THE TASK ▸ Please copy exactly the lines that run from the start of the entries to the line containing "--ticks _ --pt", inclusive.

DATA PROVIDED ▸
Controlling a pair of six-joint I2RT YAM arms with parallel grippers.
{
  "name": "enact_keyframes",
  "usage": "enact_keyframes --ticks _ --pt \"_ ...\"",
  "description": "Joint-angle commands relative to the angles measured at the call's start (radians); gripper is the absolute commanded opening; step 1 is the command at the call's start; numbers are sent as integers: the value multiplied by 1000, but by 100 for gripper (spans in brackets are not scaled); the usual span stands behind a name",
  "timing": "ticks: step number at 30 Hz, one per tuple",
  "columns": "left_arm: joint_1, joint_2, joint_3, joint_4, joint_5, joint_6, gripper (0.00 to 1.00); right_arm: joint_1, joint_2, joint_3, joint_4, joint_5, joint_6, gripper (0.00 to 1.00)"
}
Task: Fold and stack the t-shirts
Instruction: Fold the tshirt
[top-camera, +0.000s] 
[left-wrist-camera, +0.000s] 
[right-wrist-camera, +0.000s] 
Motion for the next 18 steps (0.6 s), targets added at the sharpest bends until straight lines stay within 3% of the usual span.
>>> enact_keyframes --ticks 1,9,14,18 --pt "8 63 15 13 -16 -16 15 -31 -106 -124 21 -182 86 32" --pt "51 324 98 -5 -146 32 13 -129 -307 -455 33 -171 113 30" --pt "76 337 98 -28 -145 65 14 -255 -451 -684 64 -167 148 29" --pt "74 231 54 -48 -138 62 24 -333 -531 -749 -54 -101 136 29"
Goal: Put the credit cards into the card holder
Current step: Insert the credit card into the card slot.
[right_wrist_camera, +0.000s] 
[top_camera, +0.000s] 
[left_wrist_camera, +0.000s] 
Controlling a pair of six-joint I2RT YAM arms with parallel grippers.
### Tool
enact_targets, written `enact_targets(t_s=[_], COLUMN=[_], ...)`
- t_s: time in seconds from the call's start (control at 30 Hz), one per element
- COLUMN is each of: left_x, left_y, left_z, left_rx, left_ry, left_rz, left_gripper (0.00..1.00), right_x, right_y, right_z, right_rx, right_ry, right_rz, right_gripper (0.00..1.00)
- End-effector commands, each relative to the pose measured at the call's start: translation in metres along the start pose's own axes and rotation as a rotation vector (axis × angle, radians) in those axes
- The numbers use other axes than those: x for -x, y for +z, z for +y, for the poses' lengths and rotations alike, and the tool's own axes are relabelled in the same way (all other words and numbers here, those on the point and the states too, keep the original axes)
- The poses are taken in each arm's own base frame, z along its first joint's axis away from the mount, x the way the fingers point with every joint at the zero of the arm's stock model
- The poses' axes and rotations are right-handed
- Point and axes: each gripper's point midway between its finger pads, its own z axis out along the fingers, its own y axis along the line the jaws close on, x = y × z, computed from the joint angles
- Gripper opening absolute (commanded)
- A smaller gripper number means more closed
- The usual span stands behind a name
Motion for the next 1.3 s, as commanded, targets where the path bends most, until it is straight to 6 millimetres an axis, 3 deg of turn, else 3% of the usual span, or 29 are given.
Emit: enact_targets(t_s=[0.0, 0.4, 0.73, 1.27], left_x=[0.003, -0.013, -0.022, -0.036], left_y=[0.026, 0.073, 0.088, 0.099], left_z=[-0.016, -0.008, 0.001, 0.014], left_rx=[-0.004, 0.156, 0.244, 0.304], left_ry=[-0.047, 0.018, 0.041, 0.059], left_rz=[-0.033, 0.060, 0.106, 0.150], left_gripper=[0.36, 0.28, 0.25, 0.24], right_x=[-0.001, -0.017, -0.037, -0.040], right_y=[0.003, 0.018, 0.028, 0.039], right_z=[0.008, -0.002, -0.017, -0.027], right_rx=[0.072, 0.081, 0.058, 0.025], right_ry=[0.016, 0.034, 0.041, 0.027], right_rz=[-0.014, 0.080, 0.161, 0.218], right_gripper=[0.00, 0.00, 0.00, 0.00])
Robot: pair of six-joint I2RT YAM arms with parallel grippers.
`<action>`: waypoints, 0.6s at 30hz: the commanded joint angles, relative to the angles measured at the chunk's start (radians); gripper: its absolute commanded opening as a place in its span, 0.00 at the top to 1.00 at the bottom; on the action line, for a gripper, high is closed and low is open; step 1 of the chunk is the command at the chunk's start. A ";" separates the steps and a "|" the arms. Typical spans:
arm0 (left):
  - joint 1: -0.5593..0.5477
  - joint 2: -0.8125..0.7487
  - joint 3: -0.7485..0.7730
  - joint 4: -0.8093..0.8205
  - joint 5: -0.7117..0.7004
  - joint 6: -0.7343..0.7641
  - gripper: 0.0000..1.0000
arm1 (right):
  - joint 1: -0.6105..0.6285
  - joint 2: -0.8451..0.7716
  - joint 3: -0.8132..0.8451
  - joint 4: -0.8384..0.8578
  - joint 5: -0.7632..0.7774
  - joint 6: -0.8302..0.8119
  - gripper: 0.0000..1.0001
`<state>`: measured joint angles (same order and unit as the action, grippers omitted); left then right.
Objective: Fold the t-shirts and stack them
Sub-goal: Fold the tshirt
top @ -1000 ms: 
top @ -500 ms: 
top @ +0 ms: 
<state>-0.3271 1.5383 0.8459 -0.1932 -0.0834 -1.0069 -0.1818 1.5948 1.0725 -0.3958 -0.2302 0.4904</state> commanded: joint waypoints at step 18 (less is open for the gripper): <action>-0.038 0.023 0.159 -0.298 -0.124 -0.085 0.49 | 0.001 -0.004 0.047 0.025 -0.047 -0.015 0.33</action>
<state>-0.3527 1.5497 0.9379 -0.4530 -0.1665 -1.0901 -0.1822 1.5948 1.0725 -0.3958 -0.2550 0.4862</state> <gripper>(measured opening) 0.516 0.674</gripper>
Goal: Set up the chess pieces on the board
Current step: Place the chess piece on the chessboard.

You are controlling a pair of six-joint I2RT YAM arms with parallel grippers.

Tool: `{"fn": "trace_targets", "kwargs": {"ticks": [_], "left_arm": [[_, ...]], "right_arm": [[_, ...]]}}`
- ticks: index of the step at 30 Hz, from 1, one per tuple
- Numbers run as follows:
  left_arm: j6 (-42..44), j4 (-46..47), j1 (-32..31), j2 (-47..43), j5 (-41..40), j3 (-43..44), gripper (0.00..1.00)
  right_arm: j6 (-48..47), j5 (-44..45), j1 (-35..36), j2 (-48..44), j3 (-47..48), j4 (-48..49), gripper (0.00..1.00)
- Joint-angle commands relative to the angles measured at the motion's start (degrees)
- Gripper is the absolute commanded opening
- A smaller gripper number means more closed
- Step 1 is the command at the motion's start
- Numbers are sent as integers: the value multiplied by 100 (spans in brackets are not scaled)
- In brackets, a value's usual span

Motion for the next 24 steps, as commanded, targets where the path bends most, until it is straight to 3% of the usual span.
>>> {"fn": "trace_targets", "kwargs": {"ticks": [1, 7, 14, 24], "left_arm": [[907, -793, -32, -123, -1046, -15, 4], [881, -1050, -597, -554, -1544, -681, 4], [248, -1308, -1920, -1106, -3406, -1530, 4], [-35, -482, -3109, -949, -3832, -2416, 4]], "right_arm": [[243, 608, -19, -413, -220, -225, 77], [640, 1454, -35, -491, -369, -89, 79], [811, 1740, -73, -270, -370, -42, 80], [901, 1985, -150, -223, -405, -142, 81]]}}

SOLUTION ▸
Controlling a pair of six-joint I2RT YAM arms with parallel grippers.
{
  "name": "enact_keyframes",
  "usage": "enact_keyframes --ticks _ --pt \"_ ...\"",

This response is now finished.